[caption id="attachment_1894" width="560"] Un momento de Mammón[/caption]
Ya he escrito que tengo la impresión de que la comedia de humor hace tiempo que ya no es pasto solo de los teatros privados, sino que se extiende y expande como el gas también en los teatros públicos. Habrá que ver las causas,pero yo me aventuro a dar una: estos escenarios suelen ser albergue y lanzamiento de autores contemporáneos, y es evidente que los dramaturgos actuales muestran gran interés por el género. Ayer presencié en los Teatros del Canal Mammón, una de las mejores comedias de esta temporada (que ya nos ha ofrecido otros títulos memorables) por lo que me uno al club de fans de los catalanes Nao Albet y Marcel Borrás, artífices de este divertido disparate.
Que la comedia de humor haya entrado en los teatros públicos es bueno y es malo. Es bueno porque este género, tradicionalmente denostado por vulgar, profana los espacios del teatro sagrado (consagrado mayoritariamente a la tragedia y el drama) y sus autores reciben la bendición del prestigio; además las producciones que se hacen tienen los estándares de buena factura y calidad propios del teatro público.
¿Por qué es malo? Porque las políticas de la mayoría de los teatros públicos madrileños son hostiles a la naturaleza de un género vigoroso como la comedia, que mantiene vivo y fuera del museo al teatro precisamente porque lo conecta con el público.Voy a los datos: una comedia como Mammón,que gusta a los espectadores de forma generalizada y recibe críticas fantásticas, ya no puede verse. Es fácil agotar entradas cuando los Teatros del Canal la han programado del 14 de marzo al 1 de abril, para un aforo de solo 168 personas diarias.

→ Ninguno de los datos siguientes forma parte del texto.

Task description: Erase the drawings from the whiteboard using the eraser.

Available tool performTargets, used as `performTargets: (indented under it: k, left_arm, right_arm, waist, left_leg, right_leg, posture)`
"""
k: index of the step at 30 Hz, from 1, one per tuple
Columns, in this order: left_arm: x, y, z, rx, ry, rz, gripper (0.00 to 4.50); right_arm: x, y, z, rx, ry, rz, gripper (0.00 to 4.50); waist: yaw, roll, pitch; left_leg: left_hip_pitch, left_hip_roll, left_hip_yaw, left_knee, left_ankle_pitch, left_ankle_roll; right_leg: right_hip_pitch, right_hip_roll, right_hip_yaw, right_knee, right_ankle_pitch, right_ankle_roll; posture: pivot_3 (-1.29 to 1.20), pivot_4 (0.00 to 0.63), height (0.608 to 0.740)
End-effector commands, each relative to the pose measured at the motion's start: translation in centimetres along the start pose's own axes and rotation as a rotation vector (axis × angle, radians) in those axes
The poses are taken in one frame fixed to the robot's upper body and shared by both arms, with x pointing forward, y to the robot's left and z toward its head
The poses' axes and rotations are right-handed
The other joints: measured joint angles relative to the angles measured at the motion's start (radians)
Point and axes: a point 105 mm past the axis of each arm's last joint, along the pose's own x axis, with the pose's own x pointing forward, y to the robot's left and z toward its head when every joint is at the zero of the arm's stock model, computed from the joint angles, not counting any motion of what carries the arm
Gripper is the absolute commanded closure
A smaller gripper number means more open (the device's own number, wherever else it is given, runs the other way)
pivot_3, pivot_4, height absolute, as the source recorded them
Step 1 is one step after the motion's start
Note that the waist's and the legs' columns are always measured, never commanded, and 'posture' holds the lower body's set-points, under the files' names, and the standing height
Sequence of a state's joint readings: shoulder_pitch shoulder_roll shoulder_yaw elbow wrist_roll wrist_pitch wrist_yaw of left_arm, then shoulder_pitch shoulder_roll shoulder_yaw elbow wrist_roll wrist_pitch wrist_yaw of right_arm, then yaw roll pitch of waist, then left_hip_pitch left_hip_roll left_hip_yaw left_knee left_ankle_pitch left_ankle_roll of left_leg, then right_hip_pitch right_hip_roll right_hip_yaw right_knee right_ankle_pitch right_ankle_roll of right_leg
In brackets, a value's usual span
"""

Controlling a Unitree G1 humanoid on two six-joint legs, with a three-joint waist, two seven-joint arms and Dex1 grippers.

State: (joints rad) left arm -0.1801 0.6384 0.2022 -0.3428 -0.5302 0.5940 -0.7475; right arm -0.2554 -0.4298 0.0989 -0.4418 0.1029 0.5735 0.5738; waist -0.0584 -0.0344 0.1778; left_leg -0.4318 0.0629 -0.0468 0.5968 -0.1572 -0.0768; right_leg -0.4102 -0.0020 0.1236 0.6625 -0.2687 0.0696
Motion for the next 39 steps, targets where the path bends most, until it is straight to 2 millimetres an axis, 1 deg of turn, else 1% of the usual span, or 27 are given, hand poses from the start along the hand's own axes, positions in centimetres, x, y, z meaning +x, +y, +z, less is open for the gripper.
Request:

¿Alguien entiende que una obra de la que la gente sale hablando maravillas solo la puedan ver en Madrid 2.876 personas? Es una cifra ridícula, una ruina, propia si acaso de una sala alternativa. Pero a los teatros públicos les importa un rábano porque no viven de la taquilla. Los teatros públicos no están comprometidos con los espectadores, que precisamente los sostienen con sus impuestos; los teatros públicos se comprometen con "sus" artistas, actúan como empresas de contratación artística institucionales y cuantas más producciones hagan, mejor, y por eso si algo suelen pedir los directores de estos teatros siempre es más y más presupuesto. Y así cae Mammón del cartel para que, siguiendo el calendario programado, entre otra producción que durará uno, dos o quince días como mucho. O sea, para que el público ni se entere y solo los profesionales de la farándula y afines pasen por la sala. Todo muy endogámico.
Creo que este mecanismo infernal de programar es nefasto para el teatro. Propicia unas programaciones atomizadas cuyo seguimiento si ya es una tortura para los periodistas, imagínense para el público en general. Y desde el punto de vista de la promoción de las obras, una inversión costosísima y laboriosa. Y también propicia unos artistas "oficializados" que prefieren trabajar en los circuitos "públicos" porque fatigan menos y si son bien recibidos, podrán acometer futuras producciones por encargo de estos mismos teatros, sin riesgo y con airbag.
He comenzado este blog con la pretensión de hacer una crítica sobre Mammón, mi deseo era que una pieza con la que tanto me he divertido y de la que salí entusiasmada, -sorprendente, fresca, tan innovadora, mezcla de géneros que bebe del cómic y del cine, delirante y loca, con adorables actores- la disfrutara mucha más gente. Una pretensión inútil. Y me pregunto, en el teatro actual ¿quién o qué da la medida exacta de lo que son los artistas: los espectadores, los críticos, o los políticos y directores de los teatros públicos?